> EXERCISE GOAL: What is the number of lines in these entries that include "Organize"? Write that number and no other text.

> INFORMATION GIVEN:
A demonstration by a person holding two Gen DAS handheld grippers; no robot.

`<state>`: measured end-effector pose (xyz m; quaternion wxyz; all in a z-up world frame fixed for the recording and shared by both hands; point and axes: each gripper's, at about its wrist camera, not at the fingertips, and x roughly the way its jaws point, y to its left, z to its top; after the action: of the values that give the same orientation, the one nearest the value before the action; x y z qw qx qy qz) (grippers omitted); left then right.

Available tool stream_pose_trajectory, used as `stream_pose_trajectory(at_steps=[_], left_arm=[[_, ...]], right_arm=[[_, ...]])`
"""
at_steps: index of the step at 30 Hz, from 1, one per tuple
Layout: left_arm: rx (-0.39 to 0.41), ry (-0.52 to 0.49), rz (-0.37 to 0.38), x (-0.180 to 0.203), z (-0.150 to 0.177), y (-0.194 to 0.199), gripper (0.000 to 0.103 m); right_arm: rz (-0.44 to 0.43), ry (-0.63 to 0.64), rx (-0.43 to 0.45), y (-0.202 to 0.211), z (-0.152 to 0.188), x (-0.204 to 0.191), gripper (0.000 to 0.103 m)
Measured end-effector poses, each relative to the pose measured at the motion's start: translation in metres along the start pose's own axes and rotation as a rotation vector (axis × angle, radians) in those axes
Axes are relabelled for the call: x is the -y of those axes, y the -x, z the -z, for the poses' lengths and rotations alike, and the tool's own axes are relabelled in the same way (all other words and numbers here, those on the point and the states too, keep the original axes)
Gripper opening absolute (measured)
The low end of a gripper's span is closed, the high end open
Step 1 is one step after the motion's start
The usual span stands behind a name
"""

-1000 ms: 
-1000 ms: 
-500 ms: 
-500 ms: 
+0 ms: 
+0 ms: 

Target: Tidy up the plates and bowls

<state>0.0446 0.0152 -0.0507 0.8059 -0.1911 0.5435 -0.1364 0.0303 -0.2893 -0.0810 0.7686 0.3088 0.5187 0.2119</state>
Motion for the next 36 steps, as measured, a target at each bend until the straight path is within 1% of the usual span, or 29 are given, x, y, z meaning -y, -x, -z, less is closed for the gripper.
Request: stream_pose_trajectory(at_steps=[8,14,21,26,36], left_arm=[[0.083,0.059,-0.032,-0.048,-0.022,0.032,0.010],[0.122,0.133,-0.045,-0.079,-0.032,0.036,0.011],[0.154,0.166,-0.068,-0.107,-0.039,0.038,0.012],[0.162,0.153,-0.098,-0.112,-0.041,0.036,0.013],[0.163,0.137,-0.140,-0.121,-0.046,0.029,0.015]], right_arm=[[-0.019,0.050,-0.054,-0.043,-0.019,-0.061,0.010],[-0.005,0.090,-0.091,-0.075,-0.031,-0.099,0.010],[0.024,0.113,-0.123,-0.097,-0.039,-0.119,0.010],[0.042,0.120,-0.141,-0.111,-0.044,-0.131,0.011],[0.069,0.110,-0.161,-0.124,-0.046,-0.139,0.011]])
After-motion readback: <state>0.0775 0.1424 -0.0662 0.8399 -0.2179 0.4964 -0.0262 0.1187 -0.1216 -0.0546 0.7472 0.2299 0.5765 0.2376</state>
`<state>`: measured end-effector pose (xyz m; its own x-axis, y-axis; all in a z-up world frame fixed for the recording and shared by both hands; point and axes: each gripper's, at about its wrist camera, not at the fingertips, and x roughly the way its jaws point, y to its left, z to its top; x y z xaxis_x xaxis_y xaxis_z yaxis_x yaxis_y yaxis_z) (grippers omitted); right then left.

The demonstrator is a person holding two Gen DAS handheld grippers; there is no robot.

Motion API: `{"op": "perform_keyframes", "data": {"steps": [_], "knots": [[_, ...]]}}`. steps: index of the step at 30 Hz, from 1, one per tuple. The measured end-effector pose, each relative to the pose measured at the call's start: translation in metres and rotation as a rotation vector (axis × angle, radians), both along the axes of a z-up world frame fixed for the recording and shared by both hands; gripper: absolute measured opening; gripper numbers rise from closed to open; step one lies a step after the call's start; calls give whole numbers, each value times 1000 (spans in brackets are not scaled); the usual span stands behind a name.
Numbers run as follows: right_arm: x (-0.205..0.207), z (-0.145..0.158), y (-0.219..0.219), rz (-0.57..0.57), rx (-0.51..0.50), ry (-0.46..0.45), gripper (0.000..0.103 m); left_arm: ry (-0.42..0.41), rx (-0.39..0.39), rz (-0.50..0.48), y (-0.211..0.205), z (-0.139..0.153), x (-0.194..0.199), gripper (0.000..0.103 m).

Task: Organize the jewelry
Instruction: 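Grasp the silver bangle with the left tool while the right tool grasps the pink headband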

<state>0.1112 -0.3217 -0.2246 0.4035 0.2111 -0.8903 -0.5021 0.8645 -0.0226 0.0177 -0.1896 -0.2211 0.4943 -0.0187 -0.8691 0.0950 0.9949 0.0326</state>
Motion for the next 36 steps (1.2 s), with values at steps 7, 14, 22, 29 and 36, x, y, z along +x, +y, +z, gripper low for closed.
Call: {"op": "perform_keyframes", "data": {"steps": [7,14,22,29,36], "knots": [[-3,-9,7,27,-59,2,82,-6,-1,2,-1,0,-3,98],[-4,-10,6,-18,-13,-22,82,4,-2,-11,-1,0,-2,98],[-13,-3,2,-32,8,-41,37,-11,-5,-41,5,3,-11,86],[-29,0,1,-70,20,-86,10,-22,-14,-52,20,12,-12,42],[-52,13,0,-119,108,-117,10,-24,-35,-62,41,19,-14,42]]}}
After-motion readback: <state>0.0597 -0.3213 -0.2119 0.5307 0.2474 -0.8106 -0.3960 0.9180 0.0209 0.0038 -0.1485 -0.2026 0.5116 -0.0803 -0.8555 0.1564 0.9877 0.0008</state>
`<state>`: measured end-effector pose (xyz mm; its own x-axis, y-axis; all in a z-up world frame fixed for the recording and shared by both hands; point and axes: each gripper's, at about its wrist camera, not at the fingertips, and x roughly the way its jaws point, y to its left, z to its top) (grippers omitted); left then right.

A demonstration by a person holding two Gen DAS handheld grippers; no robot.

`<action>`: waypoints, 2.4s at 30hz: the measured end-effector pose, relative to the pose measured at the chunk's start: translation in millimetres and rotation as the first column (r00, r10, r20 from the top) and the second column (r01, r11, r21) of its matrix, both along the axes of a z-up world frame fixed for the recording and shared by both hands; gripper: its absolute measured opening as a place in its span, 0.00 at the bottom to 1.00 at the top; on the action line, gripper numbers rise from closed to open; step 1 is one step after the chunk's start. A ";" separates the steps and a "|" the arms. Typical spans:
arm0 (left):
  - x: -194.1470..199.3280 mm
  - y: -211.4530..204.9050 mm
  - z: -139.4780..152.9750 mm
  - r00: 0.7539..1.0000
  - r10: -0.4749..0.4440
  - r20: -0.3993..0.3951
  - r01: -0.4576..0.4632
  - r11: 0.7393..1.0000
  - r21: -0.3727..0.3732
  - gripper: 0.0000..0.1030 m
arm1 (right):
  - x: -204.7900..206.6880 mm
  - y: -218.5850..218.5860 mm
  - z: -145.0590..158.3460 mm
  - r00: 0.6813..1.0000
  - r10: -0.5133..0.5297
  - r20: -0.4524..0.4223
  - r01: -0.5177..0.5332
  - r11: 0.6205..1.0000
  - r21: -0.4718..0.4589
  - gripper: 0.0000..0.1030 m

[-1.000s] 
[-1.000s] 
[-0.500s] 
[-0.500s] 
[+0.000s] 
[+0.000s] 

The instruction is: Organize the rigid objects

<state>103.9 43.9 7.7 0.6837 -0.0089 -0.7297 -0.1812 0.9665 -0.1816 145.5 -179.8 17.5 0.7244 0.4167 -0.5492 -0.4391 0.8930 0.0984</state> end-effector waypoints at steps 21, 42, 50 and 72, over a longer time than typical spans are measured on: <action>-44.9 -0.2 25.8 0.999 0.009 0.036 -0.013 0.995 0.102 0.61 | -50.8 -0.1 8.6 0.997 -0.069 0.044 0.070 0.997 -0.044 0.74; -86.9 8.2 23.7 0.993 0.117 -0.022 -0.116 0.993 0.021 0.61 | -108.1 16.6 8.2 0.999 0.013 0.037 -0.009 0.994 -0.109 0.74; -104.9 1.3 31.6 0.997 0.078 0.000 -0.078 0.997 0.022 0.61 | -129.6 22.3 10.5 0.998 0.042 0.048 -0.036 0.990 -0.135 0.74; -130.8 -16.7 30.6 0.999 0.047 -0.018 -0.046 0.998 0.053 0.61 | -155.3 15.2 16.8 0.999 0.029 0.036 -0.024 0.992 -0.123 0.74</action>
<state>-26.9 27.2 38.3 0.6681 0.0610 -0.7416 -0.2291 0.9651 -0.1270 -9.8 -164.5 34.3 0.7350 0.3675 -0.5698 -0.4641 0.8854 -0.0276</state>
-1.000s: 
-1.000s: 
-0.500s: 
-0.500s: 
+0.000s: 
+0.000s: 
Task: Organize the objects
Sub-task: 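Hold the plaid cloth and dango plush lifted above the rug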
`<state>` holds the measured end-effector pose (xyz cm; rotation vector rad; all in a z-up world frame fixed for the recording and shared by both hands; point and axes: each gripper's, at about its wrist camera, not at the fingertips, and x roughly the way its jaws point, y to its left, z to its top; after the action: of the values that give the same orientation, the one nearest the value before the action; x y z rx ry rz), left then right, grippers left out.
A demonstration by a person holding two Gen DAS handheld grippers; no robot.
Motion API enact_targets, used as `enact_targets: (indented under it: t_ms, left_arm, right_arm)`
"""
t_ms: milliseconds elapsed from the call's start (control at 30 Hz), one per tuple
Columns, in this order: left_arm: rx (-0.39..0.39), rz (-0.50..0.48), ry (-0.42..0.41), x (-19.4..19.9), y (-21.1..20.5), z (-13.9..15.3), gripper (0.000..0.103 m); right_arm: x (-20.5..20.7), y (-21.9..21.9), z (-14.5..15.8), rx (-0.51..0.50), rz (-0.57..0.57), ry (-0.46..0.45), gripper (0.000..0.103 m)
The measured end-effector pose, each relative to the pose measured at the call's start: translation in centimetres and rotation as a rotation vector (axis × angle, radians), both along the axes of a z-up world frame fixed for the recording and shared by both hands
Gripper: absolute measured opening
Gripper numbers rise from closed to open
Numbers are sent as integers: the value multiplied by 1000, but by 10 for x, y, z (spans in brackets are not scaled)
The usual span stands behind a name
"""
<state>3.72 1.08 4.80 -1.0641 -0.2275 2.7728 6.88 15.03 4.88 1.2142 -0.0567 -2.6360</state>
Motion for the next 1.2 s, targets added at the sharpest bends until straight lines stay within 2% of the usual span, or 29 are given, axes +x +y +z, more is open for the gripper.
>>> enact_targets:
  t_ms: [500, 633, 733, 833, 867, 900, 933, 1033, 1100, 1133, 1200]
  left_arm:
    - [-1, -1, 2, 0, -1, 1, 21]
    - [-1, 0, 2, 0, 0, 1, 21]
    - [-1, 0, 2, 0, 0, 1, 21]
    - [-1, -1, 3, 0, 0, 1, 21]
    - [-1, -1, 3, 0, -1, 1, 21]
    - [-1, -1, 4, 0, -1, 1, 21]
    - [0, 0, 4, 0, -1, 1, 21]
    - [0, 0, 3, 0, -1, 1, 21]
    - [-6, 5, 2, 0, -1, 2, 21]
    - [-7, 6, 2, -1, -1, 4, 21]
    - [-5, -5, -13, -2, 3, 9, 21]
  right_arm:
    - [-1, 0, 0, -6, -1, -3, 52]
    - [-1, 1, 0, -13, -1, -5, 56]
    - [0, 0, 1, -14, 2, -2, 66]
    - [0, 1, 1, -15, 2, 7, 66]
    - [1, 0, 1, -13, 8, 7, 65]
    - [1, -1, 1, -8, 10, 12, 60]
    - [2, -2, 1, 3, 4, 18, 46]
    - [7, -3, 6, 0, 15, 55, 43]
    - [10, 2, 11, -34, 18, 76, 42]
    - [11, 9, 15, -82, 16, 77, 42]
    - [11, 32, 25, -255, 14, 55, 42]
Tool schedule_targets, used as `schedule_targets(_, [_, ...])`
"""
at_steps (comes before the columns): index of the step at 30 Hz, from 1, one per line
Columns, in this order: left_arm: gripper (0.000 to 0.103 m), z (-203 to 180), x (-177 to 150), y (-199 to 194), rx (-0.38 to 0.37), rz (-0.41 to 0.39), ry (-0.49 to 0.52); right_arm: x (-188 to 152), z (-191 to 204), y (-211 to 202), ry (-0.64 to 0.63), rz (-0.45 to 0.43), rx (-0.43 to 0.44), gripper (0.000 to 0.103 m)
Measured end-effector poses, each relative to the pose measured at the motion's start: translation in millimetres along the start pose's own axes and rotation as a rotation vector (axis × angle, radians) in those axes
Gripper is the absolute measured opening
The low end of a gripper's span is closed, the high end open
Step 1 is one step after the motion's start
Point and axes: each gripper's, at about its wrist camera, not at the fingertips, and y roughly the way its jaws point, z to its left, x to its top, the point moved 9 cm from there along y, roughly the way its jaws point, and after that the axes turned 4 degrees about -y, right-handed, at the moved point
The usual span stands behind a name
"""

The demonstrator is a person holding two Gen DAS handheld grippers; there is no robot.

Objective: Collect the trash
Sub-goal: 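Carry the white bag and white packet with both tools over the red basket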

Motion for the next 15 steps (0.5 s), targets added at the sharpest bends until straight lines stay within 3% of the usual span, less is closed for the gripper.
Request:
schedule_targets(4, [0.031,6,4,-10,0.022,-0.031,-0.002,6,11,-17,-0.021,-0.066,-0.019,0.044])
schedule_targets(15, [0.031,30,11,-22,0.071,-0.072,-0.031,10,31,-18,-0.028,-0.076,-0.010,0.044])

> REPLY TO THE TASK: 3